I need to load from Pig to HBase using HBaseStorage and I can't figure out how to load with a variable number of columns for a specific column family.(With a known number of columns it is straightforward)
Data that looks like this: (spaces added for readibility)
Id,ItemId,Count,Date
1 ,1 ,2 ,2015-02-01
2 ,2 ,2 ,2015-02-02
3 ,1 ,2 ,2015-02-03
And I have an HBase table with rowkey and one column family called Attributes. So I load first the csv using:
A = LOAD 'items.csv' USING PigStorage(',')

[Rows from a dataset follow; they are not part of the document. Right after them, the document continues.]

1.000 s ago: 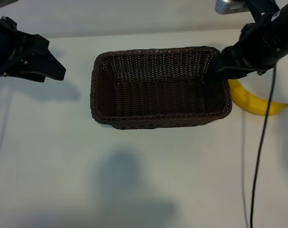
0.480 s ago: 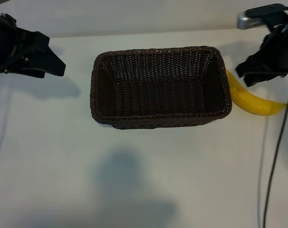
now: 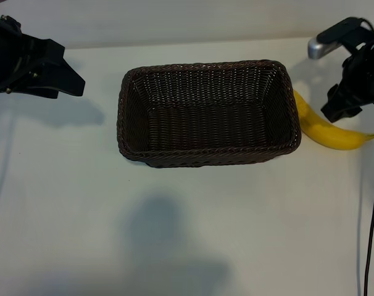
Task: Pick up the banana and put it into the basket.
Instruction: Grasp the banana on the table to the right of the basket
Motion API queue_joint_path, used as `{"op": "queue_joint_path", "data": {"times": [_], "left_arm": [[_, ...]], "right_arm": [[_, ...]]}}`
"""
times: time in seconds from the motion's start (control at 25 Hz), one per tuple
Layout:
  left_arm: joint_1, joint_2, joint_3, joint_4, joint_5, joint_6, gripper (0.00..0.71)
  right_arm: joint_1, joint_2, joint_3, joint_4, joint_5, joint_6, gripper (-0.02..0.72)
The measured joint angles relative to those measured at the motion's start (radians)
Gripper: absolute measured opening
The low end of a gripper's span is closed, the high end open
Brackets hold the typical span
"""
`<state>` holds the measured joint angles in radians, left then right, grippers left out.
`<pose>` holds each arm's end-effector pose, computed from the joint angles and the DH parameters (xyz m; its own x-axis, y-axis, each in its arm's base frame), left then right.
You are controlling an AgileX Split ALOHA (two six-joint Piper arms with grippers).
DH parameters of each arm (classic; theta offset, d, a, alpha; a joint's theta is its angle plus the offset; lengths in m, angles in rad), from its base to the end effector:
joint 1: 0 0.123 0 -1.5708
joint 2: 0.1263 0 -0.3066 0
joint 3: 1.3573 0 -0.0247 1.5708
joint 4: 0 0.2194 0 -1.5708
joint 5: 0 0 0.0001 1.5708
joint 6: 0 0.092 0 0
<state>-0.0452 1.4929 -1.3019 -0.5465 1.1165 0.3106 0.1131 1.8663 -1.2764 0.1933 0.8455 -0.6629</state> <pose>0.2661 -0.0551 0.3566 -0.9015 0.0848 -0.4244 0.2734 0.8717 -0.4067 0.3468 0.0527 0.2300 -0.7590 -0.5929 -0.2691 -0.6164 0.7874 0.0035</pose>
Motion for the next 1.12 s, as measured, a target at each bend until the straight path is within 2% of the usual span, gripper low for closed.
{"op": "queue_joint_path", "data": {"times": [0.16, 0.32, 0.88, 1.12], "left_arm": [[0.0, 0.0, 0.0, 0.0, -0.001, 0.0, 0.515], [0.0, 0.0, 0.0, 0.0, -0.002, 0.0, 0.515], [0.0, 0.0, 0.0, 0.0, -0.011, 0.002, 0.515], [0.0, 0.0, 0.0, 0.0, -0.014, 0.002, 0.515]], "right_arm": [[0.0, 0.014, 0.0, 0.044, 0.005, -0.12, 0.488], [0.0, 0.015, 0.0, 0.067, -0.019, -0.183, 0.488], [0.0, 0.142, 0.0, 0.087, -0.063, -0.212, 0.488], [0.0, 0.186, 0.0, 0.082, -0.106, -0.192, 0.488]]}}
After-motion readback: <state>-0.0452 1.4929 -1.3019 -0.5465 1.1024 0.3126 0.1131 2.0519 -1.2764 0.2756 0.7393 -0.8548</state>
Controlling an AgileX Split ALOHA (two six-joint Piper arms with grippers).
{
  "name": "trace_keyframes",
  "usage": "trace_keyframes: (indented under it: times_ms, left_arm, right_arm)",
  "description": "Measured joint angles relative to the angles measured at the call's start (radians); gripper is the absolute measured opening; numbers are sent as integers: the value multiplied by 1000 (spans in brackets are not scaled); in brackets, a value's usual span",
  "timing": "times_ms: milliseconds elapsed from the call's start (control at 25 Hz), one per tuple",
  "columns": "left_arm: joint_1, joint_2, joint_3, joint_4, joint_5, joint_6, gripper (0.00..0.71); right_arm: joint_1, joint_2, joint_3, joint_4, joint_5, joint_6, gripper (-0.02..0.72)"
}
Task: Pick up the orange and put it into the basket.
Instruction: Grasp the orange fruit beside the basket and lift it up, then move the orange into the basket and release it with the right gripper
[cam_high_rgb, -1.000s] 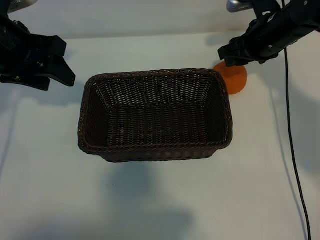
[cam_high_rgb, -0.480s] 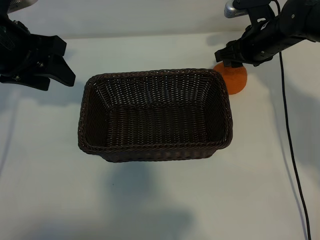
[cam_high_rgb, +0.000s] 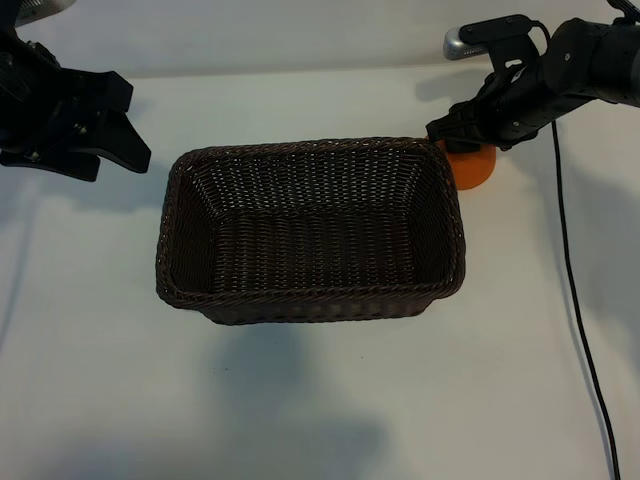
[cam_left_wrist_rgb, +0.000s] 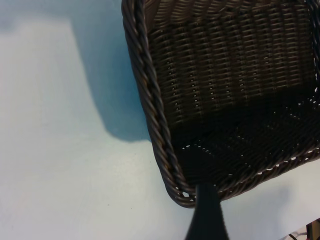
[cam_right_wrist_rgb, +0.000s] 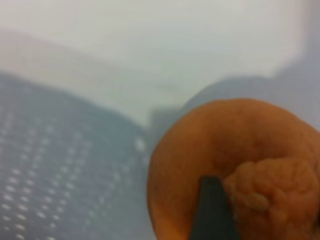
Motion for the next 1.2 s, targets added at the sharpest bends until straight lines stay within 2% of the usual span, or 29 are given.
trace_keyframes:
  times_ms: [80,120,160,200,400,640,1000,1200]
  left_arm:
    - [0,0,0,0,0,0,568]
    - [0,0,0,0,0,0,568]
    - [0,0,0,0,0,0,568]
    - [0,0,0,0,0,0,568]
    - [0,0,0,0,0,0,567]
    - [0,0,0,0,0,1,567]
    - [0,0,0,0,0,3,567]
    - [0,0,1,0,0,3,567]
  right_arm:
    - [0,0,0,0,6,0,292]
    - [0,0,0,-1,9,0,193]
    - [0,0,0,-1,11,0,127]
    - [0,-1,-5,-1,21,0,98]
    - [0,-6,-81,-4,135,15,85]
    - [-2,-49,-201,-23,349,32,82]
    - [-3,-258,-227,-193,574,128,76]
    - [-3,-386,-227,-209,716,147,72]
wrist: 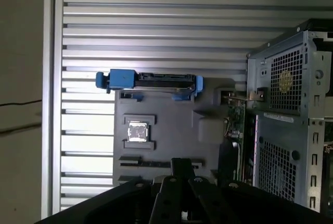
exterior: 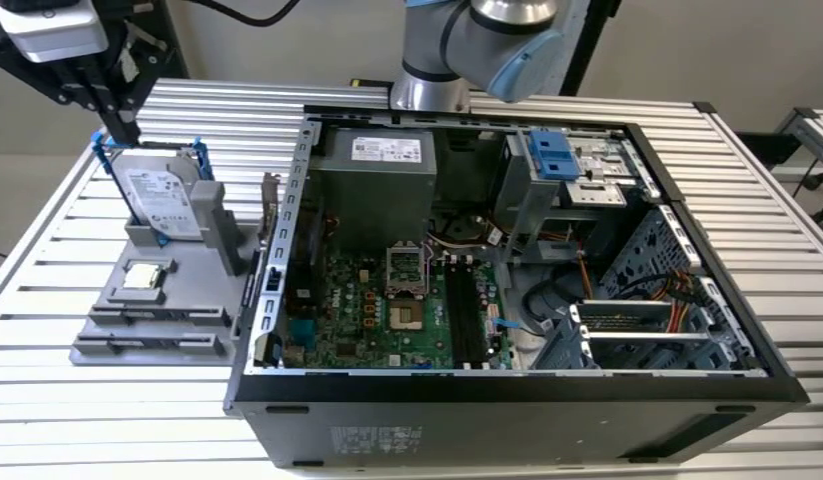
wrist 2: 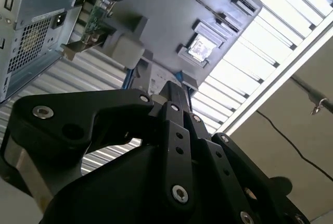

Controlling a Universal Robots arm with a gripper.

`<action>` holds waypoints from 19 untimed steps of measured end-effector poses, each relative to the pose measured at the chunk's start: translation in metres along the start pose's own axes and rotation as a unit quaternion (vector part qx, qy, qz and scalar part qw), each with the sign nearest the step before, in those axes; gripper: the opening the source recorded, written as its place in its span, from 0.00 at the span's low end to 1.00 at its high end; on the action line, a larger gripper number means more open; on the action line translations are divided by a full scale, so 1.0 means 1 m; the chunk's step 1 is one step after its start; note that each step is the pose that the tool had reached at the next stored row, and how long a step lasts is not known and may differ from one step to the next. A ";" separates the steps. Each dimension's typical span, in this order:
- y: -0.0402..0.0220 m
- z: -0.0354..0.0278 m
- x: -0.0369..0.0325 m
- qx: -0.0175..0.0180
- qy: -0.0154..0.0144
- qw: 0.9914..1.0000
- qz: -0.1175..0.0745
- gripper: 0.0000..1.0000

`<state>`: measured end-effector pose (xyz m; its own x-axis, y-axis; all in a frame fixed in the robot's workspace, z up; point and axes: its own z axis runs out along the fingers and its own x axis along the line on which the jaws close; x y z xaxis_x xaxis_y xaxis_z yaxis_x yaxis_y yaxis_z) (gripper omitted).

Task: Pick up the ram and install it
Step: 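Reach for the ram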

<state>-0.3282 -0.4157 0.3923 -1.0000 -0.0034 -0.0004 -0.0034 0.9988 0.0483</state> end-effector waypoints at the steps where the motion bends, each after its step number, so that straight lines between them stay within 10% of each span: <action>1: -0.0012 0.0000 0.0006 0.000 0.000 1.000 0.000 0.00; 19: -0.0268 -0.0012 0.0041 0.000 0.000 1.000 0.000 0.00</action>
<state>-0.3321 -0.4425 0.3922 -1.0000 -0.0034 -0.0005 -0.0034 0.9988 0.0484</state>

as (Id,ItemId,Count:chararray, CreationDate:chararray);
And now I want to group them by ItemId so I do the following:
B = FOREACH A GENERATE ItemId, TOTUPLE(Date, Count);
C = GROUP B BY ItemId
So I get my data nicely grouped, with the key and then the tuples with Date and Count:
1 {(2015-02-03, 2),(2015-02-01, 2)}
2 {(2015-02-02, 2)}
And what I am aiming for in HBase is to have one row with two columns, with the date and count:
Rowkey = 1 (Attributes.2015-02-03,2) (Attributes.2015-02-01,2)

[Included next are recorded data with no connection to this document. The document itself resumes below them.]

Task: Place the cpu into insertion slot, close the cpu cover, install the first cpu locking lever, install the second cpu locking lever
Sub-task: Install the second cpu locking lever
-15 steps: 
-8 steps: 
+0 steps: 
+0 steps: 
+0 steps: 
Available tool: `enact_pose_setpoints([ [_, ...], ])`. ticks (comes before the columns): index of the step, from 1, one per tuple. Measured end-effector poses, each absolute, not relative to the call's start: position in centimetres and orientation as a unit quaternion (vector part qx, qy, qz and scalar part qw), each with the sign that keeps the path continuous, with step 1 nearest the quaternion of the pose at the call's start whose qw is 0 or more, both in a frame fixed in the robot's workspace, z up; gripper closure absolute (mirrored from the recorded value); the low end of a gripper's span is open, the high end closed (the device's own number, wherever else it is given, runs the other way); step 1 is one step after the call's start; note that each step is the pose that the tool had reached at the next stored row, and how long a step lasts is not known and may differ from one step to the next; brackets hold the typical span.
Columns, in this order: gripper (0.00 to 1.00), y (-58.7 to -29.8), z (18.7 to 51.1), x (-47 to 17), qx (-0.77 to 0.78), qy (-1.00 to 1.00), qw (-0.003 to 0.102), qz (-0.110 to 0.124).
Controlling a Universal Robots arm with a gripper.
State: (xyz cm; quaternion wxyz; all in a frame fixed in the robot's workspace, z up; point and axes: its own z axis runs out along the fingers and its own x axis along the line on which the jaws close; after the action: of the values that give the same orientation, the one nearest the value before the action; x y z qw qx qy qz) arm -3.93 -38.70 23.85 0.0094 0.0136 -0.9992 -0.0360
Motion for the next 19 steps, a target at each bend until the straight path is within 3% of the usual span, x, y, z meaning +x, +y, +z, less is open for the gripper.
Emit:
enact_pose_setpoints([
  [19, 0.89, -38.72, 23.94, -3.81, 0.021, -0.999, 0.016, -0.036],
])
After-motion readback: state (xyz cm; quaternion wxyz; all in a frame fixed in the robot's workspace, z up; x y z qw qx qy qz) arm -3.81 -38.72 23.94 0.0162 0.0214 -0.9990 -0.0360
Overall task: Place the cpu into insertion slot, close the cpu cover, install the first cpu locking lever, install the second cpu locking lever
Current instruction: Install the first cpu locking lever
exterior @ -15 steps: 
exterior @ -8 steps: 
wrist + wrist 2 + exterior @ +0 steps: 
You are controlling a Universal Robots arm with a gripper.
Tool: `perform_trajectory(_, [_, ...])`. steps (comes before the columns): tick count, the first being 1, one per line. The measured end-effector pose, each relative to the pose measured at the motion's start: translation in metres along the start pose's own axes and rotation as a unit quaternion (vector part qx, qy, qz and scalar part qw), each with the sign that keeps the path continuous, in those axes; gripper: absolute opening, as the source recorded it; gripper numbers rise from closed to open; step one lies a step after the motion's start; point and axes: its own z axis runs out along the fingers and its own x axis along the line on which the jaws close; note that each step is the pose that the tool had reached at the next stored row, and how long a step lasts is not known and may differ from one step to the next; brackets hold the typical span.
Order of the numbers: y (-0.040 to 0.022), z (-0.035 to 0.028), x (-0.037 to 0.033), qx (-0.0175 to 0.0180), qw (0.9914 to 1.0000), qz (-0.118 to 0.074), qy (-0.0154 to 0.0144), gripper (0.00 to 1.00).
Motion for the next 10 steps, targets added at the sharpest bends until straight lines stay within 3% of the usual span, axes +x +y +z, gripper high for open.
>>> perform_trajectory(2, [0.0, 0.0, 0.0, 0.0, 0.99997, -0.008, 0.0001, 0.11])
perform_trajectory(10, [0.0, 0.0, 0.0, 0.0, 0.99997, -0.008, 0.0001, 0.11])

Rowkey = 2 (Attributes.2015-02-02,2)
And this is the part I am struggling with, how do I define that I have a variable number of columns? I have tried the following as well as multiple other combinations:
STORE onlygroups into 'hbase://mytable'
USING org.apache.pig.backend.hadoop.hbase.HBaseStorage('Attributes:*');
But get several errors, for example this one:
ERROR 2999: Unexpected internal error. org.apache.pig.data.InternalCachedBag
cannot be cast to java.util.Map
I have also tried using TOMAP but does not work either. Any suggestions?
Note: the recommended solution identified as duplicate does not solve my issue, it basically recommends using MapReduce and my data structure is different.